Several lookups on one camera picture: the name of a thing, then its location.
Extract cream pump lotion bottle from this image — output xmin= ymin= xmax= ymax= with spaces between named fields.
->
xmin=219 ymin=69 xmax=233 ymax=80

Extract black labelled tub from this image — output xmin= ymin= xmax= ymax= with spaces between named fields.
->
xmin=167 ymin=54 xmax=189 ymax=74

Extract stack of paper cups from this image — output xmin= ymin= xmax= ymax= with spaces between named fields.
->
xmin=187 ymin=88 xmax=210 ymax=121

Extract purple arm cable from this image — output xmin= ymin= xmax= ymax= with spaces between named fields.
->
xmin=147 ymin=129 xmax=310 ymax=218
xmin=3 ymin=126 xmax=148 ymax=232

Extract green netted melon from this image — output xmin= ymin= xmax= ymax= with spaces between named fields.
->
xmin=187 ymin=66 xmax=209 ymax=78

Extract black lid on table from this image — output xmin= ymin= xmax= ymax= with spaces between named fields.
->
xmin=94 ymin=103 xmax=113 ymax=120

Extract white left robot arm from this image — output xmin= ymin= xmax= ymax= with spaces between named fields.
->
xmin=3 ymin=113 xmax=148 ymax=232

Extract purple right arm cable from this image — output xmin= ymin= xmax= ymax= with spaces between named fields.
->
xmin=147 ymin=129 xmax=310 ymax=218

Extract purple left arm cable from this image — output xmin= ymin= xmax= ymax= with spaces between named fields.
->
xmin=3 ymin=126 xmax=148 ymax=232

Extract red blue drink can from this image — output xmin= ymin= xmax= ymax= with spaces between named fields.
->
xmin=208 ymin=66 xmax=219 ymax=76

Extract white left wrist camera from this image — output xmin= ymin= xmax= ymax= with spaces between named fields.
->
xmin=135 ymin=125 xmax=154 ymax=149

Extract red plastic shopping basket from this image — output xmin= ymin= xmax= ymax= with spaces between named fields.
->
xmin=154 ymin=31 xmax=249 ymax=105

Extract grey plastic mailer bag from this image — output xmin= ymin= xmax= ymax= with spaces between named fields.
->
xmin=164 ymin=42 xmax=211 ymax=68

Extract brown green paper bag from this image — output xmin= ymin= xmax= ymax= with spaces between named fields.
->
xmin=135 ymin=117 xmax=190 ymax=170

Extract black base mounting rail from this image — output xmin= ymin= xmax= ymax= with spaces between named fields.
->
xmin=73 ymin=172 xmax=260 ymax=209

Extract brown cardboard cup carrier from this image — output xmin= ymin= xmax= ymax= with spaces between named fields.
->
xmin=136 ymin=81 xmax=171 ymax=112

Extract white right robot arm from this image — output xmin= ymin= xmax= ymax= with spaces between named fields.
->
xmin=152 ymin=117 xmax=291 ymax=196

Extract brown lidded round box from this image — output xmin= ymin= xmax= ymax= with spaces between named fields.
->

..............................

▸ **Assigned task**:
When the string "robot" occurs in a line of the material, that line belongs in the answer.

▸ **Expected answer**:
Extract white left robot arm from this image — output xmin= ymin= xmax= ymax= with spaces between named fields.
Extract white right robot arm from this image — output xmin= ymin= xmax= ymax= with spaces between named fields.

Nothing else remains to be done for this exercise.